ABOUT THIS TASK
Across these entries, work out how many lines carry the string "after", and give only that number.

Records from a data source
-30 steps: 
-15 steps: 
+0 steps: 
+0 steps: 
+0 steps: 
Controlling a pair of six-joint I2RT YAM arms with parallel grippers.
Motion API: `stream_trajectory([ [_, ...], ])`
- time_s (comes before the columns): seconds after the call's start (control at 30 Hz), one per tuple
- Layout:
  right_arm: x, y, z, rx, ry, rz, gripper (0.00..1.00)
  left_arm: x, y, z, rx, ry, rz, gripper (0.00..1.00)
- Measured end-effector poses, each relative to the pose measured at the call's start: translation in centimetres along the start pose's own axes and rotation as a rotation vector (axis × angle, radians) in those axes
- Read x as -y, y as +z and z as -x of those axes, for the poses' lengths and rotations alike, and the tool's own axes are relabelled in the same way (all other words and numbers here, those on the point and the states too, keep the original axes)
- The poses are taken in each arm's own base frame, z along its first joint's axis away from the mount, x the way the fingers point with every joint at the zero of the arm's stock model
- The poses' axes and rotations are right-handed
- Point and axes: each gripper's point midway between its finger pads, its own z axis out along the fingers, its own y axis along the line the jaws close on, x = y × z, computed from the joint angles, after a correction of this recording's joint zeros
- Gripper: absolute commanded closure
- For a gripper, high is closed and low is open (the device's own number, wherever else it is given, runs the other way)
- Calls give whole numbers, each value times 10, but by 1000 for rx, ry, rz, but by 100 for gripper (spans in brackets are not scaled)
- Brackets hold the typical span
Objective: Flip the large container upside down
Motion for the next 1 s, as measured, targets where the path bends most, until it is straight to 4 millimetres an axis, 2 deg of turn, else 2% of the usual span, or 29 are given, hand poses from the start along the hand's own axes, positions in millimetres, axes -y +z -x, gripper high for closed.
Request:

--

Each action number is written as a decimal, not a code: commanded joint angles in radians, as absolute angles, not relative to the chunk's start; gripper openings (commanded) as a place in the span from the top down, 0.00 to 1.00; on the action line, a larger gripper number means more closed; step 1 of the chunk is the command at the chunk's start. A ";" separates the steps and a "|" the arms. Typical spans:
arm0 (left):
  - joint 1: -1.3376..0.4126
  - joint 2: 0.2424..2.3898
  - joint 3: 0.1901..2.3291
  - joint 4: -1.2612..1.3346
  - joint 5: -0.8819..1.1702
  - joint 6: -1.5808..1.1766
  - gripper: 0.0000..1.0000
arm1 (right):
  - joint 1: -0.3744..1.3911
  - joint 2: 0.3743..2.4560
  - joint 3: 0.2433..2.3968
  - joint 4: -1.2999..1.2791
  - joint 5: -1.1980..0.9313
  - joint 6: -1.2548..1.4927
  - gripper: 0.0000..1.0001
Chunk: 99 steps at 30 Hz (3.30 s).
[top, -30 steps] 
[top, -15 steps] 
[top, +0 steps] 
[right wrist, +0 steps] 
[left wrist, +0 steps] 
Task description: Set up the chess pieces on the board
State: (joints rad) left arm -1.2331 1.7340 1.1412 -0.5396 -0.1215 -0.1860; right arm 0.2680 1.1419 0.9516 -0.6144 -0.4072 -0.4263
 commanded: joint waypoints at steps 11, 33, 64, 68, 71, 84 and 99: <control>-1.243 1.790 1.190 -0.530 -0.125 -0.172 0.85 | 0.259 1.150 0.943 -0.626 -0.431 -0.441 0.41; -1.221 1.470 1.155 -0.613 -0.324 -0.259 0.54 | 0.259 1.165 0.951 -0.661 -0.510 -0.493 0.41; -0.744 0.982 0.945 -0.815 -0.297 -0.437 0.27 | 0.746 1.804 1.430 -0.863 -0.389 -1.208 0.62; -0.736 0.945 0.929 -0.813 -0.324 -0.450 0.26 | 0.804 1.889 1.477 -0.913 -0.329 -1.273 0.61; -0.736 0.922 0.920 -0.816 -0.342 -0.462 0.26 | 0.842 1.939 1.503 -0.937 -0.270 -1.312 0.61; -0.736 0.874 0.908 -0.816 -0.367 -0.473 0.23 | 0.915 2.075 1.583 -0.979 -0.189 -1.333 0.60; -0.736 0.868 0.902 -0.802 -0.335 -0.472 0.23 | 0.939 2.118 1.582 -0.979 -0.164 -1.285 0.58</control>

WRITTEN SOLUTION
2